University Grenoble Alpes - CHU Grenoble Alpes - Service de Néphrologie, Dialyse, Aphérèses et Transplantation, Grenoble, France.
Curr Opin Organ Transplant. 2022 Oct 1;27(5):415-420. doi: 10.1097/MOT.0000000000001016. Epub 2022 Aug 3.
Antibody-mediated rejection (AMR) is the leading cause of kidney graft loss. Very few treatment options are available to the clinician to counter this disease process. In this review we describe the available therapeutics and the novel approaches that are being currently developed.
AMR treatment requires a multidrug approach. Imlifidase, a new immunoglobulin G cleaving agent, may prove to be the perfect replacement of apheresis. New complement blockers other than eculizumab are in development in order to block acute kidney damage in the delicate phase following antibody removal. Plasma cell depletion is being explored in chronic AMR: studies are in progress with daratumumab and felzartamab. Interleukin 6 inhibition is generating enthusiasm in the chronic setting with preliminary encouraging results.
In acute AMR, the clinicians will have to remove the antibodies, avoid rebound and block specific damage effectors. In chronic AMR they will need to reduce the inflammatory response induced by donor specific antibodies.
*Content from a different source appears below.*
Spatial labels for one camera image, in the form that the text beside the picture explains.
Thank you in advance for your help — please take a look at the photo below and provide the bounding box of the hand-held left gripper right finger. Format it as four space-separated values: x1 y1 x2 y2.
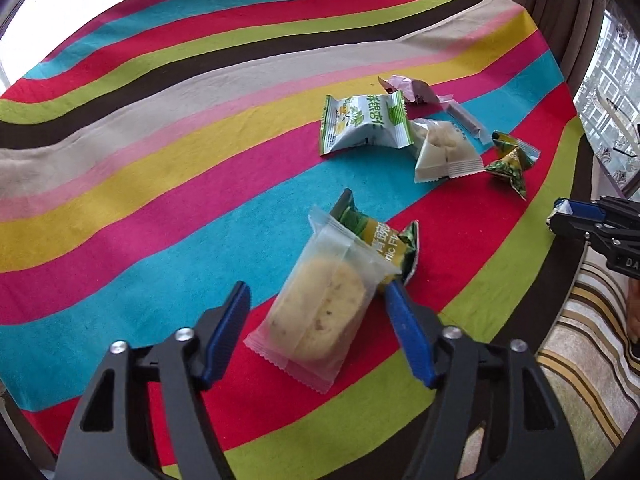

New drugs are available and transplant physicians are starting to develop effective multidrug strategies to counter the complex disease mechanisms. Safety of these drugs needs to be further explored especially when used together with other potent immunosuppressive drugs.
抗体介导的排斥反应(AMR)是导致肾移植失败的主要原因。临床医生可用的治疗选择非常有限,无法应对这种疾病进程。在本次综述中,我们描述了现有的治疗药物和当前正在开发的新方法。
AMR 的治疗需要多药物联合方案。一种新型免疫球蛋白 G 切割剂 imlifidase 可能是血浆去除术的理想替代品。为了阻止抗体清除后微妙阶段的急性肾损伤,正在开发除依库珠单抗以外的新型补体阻滞剂。在慢性 AMR 中正在探索浆细胞耗竭:正在进行达雷木单抗和 felzartamab 的研究。白细胞介素 6 抑制在慢性环境中引起了关注,初步结果令人鼓舞。
在急性 AMR 中,临床医生将不得不清除抗体、避免反弹并阻断特定的损伤效应因子。在慢性 AMR 中,他们需要减轻供体特异性抗体诱导的炎症反应。新的药物已经问世,移植医生开始制定有效的多药物策略来对抗复杂的疾病机制。这些药物的安全性需要进一步研究,特别是当与其他强效免疫抑制剂联合使用时。